= What needs to be done =
Please restate the data exactly, from the first line to the last.

= Exercise data =
[Start of Attachment]

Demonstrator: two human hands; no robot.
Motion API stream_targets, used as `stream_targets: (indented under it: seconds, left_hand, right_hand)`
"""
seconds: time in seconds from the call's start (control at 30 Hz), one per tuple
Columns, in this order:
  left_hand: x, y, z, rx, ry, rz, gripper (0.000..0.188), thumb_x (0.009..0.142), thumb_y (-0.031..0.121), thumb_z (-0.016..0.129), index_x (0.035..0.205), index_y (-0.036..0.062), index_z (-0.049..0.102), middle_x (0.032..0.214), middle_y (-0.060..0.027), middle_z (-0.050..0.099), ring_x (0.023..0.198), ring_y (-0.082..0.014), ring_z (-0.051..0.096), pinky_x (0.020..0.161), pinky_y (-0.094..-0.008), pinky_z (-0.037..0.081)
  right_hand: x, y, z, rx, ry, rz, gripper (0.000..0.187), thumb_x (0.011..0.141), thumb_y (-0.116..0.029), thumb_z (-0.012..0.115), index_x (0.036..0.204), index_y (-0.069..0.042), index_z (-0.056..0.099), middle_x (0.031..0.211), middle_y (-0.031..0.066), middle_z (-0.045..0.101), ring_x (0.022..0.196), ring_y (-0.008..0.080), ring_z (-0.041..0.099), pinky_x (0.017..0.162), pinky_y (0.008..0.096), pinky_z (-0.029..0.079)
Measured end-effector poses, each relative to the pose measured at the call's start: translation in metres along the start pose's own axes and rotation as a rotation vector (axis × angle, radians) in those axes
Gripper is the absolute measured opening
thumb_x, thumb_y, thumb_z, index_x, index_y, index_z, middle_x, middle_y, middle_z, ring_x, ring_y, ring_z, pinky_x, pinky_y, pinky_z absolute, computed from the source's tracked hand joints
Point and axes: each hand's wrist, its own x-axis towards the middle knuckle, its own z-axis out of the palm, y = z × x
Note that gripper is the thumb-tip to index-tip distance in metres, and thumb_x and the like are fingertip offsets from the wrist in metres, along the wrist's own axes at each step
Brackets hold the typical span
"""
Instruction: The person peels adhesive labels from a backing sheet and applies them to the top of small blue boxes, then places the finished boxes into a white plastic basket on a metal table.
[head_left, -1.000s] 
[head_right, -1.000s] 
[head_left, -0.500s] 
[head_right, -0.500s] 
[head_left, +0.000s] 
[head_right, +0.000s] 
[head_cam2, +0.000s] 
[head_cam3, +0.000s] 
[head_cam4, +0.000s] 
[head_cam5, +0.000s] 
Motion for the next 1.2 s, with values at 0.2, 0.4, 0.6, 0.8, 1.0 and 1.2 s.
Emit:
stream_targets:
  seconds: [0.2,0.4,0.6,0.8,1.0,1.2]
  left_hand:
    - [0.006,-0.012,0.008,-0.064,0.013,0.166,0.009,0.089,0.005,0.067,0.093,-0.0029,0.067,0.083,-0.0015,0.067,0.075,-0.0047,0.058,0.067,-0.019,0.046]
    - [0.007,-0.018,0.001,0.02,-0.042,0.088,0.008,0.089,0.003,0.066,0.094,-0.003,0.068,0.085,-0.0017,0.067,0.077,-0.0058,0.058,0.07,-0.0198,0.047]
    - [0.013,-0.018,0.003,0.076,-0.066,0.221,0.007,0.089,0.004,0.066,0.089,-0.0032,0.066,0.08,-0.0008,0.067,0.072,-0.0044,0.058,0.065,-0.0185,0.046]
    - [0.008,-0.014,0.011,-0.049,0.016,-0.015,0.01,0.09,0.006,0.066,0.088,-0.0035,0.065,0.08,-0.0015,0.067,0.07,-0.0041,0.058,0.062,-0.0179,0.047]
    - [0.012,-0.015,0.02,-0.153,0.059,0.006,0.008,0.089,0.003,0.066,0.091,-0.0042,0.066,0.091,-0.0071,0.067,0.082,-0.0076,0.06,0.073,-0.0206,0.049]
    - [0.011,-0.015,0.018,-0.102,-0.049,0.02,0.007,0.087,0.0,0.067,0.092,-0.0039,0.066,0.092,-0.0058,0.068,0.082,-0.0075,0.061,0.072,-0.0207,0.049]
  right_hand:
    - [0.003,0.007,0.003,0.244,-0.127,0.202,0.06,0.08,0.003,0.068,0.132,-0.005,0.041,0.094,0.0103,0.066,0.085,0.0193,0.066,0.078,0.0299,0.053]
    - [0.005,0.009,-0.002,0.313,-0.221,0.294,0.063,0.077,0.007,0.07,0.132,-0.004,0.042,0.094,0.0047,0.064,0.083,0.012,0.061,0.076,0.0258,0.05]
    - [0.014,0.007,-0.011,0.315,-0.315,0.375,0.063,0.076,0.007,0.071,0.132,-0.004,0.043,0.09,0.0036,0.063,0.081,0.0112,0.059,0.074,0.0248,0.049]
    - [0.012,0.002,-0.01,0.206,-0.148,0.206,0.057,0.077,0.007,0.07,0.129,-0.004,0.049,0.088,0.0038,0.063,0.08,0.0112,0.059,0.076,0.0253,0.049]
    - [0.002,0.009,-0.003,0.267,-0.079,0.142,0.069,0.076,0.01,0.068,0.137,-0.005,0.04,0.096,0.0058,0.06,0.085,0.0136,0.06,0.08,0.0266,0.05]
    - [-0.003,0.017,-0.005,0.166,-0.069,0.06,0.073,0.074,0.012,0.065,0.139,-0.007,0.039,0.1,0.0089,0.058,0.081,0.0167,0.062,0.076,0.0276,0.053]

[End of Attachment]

= Solution for this exercise =
Demonstrator: two human hands; no robot.
Motion API stream_targets, used as `stream_targets: (indented under it: seconds, left_hand, right_hand)`
"""
seconds: time in seconds from the call's start (control at 30 Hz), one per tuple
Columns, in this order:
  left_hand: x, y, z, rx, ry, rz, gripper (0.000..0.188), thumb_x (0.009..0.142), thumb_y (-0.031..0.121), thumb_z (-0.016..0.129), index_x (0.035..0.205), index_y (-0.036..0.062), index_z (-0.049..0.102), middle_x (0.032..0.214), middle_y (-0.060..0.027), middle_z (-0.050..0.099), ring_x (0.023..0.198), ring_y (-0.082..0.014), ring_z (-0.051..0.096), pinky_x (0.020..0.161), pinky_y (-0.094..-0.008), pinky_z (-0.037..0.081)
  right_hand: x, y, z, rx, ry, rz, gripper (0.000..0.187), thumb_x (0.011..0.141), thumb_y (-0.116..0.029), thumb_z (-0.012..0.115), index_x (0.036..0.204), index_y (-0.069..0.042), index_z (-0.056..0.099), middle_x (0.031..0.211), middle_y (-0.031..0.066), middle_z (-0.045..0.101), ring_x (0.022..0.196), ring_y (-0.008..0.080), ring_z (-0.041..0.099), pinky_x (0.017..0.162), pinky_y (0.008..0.096), pinky_z (-0.029..0.079)
Measured end-effector poses, each relative to the pose measured at the call's start: translation in metres along the start pose's own axes and rotation as a rotation vector (axis × angle, radians) in those axes
Gripper is the absolute measured opening
thumb_x, thumb_y, thumb_z, index_x, index_y, index_z, middle_x, middle_y, middle_z, ring_x, ring_y, ring_z, pinky_x, pinky_y, pinky_z absolute, computed from the source's tracked hand joints
Point and axes: each hand's wrist, its own x-axis towards the middle knuckle, its own z-axis out of the palm, y = z × x
Note that gripper is the thumb-tip to index-tip distance in metres, and thumb_x and the like are fingertip offsets from the wrist in metres, along the wrist's own axes at each step
Brackets hold the typical span
"""
Instruction: The person peels adhesive labels from a backing sheet and applies them to the top of small blue boxes, then places the finished boxes into a white plastic basket on a metal table.
[head_left, -1.000s] 
[head_right, -1.000s] 
[head_left, -0.500s] 
[head_right, -0.500s] 
[head_left, +0.000s] 
[head_right, +0.000s] 
[head_cam2, +0.000s] 
[head_cam3, +0.000s] 
[head_cam4, +0.000s] 
[head_cam5, +0.000s] 
Motion for the next 1.2 s, with values at 0.2, 0.4, 0.6, 0.8, 1.0 and 1.2 s.
Emit:
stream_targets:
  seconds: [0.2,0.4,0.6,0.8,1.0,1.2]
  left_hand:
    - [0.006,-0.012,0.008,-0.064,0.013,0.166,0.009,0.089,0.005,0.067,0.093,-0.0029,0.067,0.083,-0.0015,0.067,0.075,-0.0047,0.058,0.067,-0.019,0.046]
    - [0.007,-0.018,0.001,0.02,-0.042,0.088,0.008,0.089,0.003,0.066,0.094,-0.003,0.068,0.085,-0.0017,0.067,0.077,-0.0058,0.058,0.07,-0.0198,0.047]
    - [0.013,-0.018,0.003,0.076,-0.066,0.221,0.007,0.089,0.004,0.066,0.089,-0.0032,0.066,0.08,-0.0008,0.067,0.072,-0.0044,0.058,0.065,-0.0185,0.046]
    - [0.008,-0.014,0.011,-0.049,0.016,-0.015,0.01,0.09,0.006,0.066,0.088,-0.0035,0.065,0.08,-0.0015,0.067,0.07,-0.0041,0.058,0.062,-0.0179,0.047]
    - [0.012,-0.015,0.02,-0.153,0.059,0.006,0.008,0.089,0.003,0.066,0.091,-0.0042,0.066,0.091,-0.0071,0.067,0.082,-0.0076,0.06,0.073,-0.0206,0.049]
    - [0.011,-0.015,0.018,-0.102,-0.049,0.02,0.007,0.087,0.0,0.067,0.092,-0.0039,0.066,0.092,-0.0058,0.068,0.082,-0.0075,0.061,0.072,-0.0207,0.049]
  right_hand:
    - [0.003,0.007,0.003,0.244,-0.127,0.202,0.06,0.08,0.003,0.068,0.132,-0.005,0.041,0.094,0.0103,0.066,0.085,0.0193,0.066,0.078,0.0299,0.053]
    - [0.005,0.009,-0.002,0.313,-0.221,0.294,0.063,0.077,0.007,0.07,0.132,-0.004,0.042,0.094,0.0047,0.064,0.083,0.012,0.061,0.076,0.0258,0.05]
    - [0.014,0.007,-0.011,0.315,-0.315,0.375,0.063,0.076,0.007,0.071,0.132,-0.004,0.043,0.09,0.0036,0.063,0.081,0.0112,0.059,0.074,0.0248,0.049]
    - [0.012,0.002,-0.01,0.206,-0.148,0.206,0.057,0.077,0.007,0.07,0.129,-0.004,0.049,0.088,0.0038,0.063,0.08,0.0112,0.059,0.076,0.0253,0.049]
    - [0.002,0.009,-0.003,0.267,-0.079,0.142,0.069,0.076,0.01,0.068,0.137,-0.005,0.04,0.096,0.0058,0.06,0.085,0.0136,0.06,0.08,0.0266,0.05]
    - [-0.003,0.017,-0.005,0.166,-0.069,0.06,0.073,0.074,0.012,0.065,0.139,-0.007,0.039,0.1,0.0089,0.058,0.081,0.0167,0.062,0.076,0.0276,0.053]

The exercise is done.